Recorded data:
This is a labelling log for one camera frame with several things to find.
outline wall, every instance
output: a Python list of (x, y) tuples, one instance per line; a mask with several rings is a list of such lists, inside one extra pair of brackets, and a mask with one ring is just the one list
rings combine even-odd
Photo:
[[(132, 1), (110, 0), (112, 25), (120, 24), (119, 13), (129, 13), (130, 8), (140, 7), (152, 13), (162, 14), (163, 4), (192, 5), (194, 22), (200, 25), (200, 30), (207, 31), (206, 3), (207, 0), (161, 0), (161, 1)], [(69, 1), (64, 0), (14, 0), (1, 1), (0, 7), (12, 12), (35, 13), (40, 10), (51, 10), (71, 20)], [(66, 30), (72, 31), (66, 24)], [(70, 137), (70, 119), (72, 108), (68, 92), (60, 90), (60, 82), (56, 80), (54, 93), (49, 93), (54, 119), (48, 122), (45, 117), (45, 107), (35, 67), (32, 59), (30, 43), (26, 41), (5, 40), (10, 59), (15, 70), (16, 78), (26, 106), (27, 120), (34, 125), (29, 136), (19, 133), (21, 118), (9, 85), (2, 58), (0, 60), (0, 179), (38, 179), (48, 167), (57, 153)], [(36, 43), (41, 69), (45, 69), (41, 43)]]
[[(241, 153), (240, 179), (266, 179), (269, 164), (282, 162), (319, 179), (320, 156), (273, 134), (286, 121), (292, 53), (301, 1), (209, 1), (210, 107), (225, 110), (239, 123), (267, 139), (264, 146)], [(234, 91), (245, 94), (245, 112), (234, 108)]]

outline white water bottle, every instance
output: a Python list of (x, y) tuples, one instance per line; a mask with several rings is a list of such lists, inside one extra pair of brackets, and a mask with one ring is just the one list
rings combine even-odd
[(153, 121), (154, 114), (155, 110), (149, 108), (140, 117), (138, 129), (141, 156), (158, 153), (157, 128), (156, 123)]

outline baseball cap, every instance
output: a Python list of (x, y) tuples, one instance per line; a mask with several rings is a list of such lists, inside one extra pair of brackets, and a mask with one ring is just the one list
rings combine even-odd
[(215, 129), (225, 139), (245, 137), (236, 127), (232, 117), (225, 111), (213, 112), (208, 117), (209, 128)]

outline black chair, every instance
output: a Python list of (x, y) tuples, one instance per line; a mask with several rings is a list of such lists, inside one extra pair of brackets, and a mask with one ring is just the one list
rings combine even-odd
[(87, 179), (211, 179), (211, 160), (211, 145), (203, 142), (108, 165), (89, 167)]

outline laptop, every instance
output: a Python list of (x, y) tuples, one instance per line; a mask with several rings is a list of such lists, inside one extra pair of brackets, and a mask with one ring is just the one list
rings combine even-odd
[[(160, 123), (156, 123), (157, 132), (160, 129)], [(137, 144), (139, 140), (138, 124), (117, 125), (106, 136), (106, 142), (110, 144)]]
--
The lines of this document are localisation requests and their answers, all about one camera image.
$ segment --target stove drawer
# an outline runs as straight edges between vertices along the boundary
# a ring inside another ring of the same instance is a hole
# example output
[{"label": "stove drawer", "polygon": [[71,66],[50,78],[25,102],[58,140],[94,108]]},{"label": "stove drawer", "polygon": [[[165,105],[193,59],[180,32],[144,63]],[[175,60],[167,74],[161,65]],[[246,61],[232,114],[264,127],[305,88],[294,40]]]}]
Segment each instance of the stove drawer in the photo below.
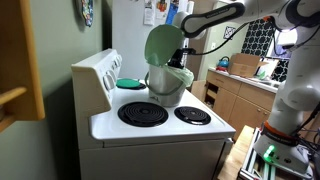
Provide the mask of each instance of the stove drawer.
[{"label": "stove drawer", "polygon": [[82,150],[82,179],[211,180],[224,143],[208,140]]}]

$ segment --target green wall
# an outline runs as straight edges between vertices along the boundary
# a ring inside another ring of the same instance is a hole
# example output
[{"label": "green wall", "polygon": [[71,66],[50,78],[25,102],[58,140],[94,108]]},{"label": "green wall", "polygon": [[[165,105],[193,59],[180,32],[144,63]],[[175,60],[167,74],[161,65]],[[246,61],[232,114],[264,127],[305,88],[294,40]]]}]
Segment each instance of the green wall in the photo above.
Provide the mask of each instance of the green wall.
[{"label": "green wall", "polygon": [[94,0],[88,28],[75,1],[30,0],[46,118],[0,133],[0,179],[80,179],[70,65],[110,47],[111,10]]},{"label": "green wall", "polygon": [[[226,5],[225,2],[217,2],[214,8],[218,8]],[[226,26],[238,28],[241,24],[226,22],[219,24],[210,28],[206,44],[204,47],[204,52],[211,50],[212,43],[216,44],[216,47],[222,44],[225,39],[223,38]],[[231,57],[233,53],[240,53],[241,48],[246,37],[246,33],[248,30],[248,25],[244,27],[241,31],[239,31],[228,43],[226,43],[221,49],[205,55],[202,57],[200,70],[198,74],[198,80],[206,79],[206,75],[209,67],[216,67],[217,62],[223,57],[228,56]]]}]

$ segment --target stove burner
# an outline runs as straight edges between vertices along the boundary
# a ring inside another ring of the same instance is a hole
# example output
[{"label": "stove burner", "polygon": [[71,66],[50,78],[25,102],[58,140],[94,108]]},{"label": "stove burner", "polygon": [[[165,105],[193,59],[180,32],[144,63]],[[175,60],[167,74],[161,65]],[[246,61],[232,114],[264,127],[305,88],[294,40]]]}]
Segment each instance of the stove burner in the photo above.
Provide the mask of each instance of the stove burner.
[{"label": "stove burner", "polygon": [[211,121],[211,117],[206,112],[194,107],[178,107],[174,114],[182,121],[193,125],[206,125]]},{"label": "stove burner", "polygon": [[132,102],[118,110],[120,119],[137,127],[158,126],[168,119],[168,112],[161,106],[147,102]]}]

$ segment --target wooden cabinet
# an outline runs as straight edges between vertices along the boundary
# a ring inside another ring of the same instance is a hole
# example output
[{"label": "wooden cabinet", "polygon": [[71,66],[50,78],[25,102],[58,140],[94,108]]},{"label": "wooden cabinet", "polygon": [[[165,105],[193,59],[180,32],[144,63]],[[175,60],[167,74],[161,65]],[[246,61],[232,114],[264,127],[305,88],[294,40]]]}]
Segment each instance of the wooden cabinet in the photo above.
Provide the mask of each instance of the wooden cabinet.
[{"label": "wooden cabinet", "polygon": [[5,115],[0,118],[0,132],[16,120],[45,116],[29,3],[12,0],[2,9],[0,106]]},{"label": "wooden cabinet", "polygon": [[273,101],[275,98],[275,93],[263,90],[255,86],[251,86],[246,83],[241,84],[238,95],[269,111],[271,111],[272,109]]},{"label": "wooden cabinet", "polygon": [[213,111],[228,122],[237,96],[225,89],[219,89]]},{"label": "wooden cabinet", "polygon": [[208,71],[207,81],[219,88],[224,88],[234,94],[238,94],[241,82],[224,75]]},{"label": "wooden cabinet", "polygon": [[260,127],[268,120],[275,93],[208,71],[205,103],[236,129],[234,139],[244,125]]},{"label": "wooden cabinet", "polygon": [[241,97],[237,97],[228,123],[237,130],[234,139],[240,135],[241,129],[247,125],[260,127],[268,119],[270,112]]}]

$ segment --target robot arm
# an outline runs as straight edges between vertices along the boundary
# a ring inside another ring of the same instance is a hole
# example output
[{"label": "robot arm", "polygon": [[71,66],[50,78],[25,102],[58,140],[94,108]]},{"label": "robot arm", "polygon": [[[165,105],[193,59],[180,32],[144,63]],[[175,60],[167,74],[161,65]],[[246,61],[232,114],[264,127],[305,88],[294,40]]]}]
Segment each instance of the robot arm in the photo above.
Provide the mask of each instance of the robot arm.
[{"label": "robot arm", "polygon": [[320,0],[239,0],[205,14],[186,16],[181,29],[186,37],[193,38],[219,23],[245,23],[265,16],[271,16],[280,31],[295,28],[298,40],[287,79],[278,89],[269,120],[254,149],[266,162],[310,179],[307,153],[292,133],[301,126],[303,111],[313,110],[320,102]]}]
* * *
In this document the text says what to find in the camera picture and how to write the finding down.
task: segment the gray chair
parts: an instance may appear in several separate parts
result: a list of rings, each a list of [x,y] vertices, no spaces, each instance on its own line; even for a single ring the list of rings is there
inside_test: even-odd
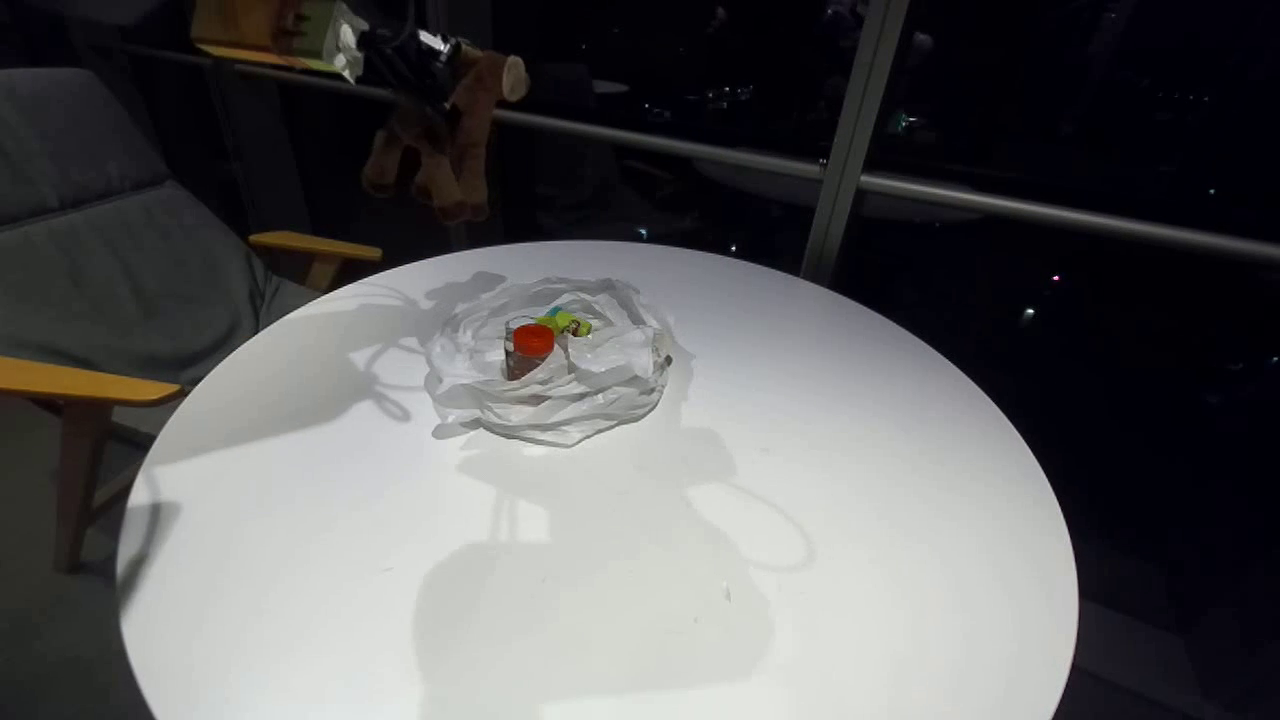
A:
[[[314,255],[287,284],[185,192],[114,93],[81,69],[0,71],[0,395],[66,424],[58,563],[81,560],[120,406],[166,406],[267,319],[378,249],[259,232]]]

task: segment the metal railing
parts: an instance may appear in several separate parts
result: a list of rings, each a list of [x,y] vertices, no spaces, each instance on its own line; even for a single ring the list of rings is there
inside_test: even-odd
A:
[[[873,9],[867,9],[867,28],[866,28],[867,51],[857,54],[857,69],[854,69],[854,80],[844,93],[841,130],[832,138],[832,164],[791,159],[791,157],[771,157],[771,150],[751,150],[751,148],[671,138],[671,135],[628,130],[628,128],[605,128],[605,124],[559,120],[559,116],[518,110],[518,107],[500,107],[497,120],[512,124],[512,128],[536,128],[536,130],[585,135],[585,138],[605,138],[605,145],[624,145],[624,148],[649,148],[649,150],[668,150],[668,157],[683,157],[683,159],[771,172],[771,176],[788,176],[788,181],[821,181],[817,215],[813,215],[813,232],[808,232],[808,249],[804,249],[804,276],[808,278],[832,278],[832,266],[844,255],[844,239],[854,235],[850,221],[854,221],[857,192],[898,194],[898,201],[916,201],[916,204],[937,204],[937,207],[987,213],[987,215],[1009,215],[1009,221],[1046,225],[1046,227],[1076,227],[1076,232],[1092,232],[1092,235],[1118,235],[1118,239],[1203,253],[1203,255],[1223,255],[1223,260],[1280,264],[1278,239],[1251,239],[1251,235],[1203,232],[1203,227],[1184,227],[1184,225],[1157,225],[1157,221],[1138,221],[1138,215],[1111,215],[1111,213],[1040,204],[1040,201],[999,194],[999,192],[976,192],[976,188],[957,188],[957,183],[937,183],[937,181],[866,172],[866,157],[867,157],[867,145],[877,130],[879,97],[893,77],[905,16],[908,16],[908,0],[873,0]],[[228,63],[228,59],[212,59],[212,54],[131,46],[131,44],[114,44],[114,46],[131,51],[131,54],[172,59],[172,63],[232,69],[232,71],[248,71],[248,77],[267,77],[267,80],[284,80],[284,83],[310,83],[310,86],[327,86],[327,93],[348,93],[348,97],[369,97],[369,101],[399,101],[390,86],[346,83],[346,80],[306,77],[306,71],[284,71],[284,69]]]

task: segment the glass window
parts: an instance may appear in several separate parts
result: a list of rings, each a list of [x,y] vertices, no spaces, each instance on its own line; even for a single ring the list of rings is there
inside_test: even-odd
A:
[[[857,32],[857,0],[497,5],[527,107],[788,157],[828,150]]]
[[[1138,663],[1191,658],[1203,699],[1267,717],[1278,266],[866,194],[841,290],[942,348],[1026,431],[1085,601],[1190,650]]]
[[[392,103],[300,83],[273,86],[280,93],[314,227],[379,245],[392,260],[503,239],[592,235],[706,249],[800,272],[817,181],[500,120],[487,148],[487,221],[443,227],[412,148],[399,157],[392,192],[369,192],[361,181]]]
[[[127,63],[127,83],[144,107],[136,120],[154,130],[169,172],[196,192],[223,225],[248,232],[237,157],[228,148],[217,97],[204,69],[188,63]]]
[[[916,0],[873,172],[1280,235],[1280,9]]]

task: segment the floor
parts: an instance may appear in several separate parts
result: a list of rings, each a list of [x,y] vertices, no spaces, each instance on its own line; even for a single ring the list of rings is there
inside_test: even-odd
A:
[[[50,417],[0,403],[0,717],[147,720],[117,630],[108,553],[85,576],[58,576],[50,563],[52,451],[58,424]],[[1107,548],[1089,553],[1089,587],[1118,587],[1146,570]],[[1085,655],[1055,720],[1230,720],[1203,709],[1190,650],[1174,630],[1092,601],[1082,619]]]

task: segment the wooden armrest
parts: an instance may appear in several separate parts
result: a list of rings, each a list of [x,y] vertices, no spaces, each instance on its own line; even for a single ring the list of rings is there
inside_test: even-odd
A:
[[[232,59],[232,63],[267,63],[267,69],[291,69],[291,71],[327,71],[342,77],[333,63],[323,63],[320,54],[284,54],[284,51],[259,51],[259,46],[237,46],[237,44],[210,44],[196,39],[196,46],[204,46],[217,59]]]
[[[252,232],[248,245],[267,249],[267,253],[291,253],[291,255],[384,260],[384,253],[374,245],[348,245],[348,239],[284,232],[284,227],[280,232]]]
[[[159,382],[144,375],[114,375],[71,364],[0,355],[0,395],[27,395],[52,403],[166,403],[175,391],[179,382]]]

» PROBLEM DESCRIPTION
Only lines that hold the string "find" belong in the answer, so copy every one of them from the records.

» WRITTEN RESPONSE
This is a labelling log for one camera frame with several things to find.
In this document the text says what to find in the camera picture and how to write the finding down.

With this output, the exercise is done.